Integrado na programação do festival “Uma Família Inglesa”, que a própria companhia organiza, a peça viaja entre o estilo de conferência e o teatro para trabalhar a obra de Beard, em que defende que, “no que toca a silenciar as mulheres, a cultura ocidental tem milhares de anos de experiência”.
Na sinopse do espetáculo, que sobe a cena pelas 19:00 de dia 30 e 22:00 de dia 01, podem ler-se as “coisas em comum” entre as duas mulheres.
“Ambas temos os olhos esverdeados, somos loiras, embora ela seja na verdade, mais grisalha, temos o mesmo nome ainda que se escreva e pronuncie de maneira diferente, somos ambas filhas de mães professoras e ambas lemos as ‘Metamorfoses’ de Ovídio”, atira a criadora, atriz e encenadora.
Esta “conferência encenada” assenta, então, numa obra que atravessa a Antiguidade até à campanha presidencial de Hillary Clinton nos Estados Unidos, em 2016, a olhar para as estruturas que pretendem “retirar credibilidade” e voz às mulheres.

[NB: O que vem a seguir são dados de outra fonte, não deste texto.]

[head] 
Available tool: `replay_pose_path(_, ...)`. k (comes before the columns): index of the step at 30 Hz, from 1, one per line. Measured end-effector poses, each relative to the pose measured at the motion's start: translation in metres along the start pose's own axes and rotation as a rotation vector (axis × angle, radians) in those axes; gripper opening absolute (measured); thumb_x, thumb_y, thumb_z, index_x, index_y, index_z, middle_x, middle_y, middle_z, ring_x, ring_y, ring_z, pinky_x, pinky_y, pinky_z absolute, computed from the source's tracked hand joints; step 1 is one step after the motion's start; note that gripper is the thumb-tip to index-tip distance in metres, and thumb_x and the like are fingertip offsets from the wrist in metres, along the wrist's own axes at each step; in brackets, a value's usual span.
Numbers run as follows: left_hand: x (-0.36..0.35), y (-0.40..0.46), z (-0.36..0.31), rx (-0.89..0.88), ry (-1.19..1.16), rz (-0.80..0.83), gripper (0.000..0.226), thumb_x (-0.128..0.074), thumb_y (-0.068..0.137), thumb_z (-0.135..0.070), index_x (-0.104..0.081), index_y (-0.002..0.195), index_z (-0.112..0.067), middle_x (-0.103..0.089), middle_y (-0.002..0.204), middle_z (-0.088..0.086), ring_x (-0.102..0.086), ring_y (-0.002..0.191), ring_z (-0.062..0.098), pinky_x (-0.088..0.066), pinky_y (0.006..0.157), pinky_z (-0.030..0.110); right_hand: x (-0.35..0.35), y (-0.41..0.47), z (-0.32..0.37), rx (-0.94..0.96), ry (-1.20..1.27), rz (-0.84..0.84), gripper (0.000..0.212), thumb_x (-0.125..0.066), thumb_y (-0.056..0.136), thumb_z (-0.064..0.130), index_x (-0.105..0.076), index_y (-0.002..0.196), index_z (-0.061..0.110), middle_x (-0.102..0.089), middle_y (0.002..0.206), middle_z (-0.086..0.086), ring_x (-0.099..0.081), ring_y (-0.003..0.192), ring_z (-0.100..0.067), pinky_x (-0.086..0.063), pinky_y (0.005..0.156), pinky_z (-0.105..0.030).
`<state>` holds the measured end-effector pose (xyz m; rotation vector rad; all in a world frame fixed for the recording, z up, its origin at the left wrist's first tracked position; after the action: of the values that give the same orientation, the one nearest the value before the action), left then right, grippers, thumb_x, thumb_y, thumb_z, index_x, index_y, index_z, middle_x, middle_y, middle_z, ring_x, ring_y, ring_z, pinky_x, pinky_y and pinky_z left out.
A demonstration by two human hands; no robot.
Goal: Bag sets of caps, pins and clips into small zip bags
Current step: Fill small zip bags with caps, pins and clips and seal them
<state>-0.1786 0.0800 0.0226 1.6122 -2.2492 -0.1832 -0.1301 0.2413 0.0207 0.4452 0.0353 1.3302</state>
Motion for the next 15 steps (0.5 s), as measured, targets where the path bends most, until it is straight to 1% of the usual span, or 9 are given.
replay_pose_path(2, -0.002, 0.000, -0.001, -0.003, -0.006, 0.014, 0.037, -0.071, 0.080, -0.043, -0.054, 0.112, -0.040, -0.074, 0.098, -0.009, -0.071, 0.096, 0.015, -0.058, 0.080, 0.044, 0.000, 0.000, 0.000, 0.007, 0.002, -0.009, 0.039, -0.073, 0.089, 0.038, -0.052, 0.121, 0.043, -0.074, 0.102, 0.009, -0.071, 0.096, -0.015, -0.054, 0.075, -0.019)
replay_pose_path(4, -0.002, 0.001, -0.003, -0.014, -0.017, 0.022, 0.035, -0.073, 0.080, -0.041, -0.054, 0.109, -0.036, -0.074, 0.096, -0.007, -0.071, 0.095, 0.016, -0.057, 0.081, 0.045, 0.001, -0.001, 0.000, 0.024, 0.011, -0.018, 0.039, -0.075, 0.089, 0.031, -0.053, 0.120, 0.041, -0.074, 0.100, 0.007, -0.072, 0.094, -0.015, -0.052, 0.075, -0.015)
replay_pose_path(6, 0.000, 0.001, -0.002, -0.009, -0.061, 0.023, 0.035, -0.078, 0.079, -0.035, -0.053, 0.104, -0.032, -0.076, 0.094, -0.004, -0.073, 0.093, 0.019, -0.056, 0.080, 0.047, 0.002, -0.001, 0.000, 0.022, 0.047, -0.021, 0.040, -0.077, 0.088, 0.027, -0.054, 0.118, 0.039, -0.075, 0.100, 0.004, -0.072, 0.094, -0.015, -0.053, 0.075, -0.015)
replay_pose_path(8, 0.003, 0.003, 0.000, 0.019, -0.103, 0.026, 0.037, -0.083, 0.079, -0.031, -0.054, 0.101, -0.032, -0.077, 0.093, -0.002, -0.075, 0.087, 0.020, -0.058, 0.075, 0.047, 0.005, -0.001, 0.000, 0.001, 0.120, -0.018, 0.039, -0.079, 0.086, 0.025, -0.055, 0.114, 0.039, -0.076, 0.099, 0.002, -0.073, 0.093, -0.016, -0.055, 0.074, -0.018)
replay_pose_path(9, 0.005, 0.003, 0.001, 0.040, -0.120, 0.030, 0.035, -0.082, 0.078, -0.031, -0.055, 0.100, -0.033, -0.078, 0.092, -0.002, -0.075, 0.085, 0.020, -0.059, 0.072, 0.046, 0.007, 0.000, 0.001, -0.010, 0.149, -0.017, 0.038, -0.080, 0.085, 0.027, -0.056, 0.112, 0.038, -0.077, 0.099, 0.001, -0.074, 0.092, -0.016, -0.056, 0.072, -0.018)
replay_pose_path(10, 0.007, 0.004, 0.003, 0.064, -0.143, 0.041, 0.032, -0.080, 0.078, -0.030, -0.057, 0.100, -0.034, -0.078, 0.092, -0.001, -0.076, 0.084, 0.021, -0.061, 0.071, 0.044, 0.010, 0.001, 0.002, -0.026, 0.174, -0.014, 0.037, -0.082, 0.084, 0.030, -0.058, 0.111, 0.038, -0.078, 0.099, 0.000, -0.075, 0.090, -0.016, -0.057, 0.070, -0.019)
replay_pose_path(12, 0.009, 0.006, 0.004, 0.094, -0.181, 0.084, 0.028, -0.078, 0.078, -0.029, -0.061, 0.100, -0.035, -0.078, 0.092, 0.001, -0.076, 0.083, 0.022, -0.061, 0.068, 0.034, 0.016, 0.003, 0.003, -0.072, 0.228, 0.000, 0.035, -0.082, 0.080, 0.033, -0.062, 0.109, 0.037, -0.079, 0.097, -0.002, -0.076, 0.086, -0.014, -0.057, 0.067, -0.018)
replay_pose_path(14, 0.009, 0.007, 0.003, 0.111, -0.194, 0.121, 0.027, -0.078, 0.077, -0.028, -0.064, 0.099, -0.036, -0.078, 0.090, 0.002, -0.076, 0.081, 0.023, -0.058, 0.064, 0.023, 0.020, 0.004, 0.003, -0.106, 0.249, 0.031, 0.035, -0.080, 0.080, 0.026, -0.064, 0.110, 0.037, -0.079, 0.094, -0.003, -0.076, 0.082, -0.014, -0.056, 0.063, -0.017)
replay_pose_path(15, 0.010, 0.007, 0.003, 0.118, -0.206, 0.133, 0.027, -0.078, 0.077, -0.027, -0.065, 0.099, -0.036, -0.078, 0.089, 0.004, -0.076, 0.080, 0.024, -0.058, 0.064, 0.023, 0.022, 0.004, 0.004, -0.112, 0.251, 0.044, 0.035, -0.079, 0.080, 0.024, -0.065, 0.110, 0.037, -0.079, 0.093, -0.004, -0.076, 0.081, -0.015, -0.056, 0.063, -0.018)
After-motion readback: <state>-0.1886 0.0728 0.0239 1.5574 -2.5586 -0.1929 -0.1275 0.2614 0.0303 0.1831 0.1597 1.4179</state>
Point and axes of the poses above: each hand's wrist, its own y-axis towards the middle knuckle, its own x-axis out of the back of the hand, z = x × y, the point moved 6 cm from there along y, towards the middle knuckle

“Eu e o Jorge [Andrade, da Mala Voadora] lemos o livro, e ele achou que podia ser engraçado fazer um espetáculo sobre isso. Eu achei engraçado fazer uma conferência, porque é uma espécie de ciclo sustentável de devolução, porque o livro são duas conferências e eu vou fazer uma terceira”, explica à Lusa Maria Jorge, referindo-se ao facto de o livro, em Portugal, editado pela Bertrand, reunir textos adaptados de duas conferências da historiadora.
A peça “fazia sentido” no contexto do festival, este ano dedicado sobretudo às questões de género, e vai decorrer num dos estúdios do espaço da companhia, “o que é muito engraçado” pelo meio “mais informal, com cama e cozinha, até meio doméstico”.
O espetáculo da portuguesa, que foi apoiada pelo programa Criatório, da Câmara do Porto, acaba por utilizar imagens para as “legendas”, seguindo histórias que formam “um mundo meio esquisito que é real”.
Nesse mundo habita, sobretudo, o tema do silenciamento das mulheres, e “de que forma é que isso tem a ver com estruturas de poder” já estabelecidas.
“É com mulheres que se fazem passar por homens, que se vestem como homens, para chegar a sítios que associamos a homens. Têm aulas para ter um tom de voz mais masculino, como Margaret Thatcher”, revela Maria Jorge.
Ao lado da reflexão sobre o poder e a voz feminina está “o estudo da antiguidade clássica, de mulheres silenciadas”, que começa “bem lá atrás, na ‘Odisseia’, e mulheres transformadas em vacas, em Eco, que fica presa na voz dos outros e não tem voz própria”, entre outras figuras.
“É um mundo esquisito, mas é um mundo em que ainda é preciso falar disto, e onde ainda faz sentido as mulheres reclamarem um espaço na opinião pública”, comenta a artista, aqui numa primeira criação “mais autoral”.